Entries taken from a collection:
-- Opening Marker --

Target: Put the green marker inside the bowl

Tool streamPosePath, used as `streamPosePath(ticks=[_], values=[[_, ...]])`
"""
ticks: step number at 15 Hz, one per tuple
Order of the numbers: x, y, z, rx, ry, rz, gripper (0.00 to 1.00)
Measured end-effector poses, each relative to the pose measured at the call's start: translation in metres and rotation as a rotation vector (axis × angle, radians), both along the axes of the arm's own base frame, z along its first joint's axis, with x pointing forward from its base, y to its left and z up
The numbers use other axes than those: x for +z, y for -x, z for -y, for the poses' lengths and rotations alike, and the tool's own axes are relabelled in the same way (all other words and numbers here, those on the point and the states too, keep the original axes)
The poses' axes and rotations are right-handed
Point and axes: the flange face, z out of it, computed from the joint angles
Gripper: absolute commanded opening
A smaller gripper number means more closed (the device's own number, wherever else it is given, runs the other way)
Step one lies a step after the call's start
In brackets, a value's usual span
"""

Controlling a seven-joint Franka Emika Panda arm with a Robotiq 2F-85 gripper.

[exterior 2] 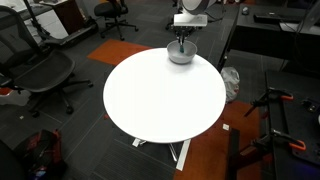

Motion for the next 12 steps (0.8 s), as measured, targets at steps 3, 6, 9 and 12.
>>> streamPosePath(ticks=[3,6,9,12], values=[[-0.007,-0.003,0.002,-0.007,-0.016,-0.039,0.50],[-0.009,-0.006,0.004,-0.007,-0.016,-0.047,0.73],[-0.007,-0.008,0.004,-0.006,-0.014,-0.041,0.95],[0.003,-0.011,0.001,0.000,-0.008,-0.026,1.00]])
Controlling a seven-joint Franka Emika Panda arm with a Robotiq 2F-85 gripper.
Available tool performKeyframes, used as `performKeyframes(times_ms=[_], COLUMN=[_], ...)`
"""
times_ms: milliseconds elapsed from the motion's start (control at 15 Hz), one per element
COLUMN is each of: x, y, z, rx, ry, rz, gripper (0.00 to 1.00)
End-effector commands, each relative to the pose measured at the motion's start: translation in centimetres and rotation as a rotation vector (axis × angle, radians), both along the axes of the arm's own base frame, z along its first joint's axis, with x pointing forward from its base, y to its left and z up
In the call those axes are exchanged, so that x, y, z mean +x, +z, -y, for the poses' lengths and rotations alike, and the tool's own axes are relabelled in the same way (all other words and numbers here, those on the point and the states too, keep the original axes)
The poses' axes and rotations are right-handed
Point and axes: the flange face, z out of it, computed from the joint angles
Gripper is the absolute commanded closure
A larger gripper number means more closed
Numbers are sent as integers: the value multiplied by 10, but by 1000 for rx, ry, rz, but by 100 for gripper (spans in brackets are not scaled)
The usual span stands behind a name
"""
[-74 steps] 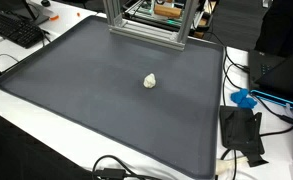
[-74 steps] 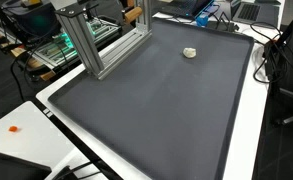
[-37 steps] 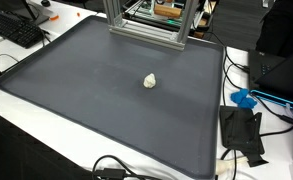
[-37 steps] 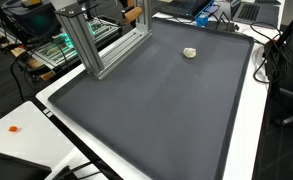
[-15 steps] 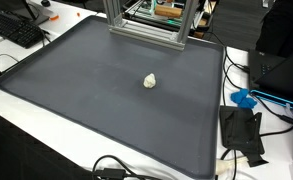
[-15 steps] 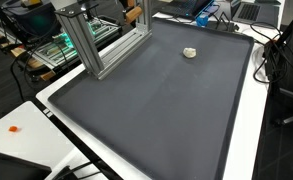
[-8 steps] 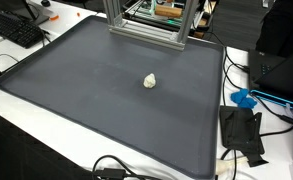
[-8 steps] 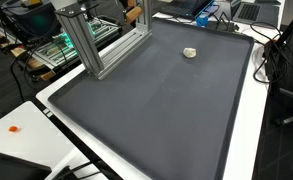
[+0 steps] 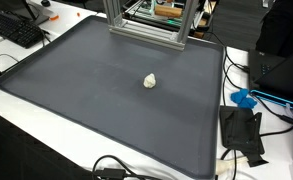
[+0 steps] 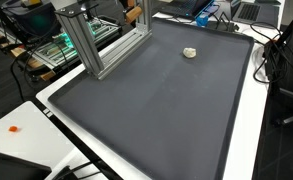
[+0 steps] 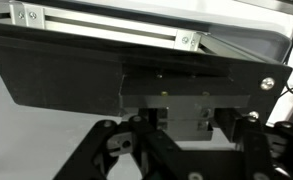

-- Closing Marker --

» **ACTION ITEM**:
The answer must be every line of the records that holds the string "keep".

» **SOLUTION BELOW**:
The numbers use other axes than those: x for +z, y for -x, z for -y, for the poses' lengths and rotations alike, and the tool's own axes are relabelled in the same way (all other words and numbers here, those on the point and the states too, keep the original axes)
In the call those axes are exchanged, so that x, y, z mean +x, +z, -y, for the poses' lengths and rotations alike, and the tool's own axes are relabelled in the same way (all other words and numbers here, those on the point and the states too, keep the original axes)

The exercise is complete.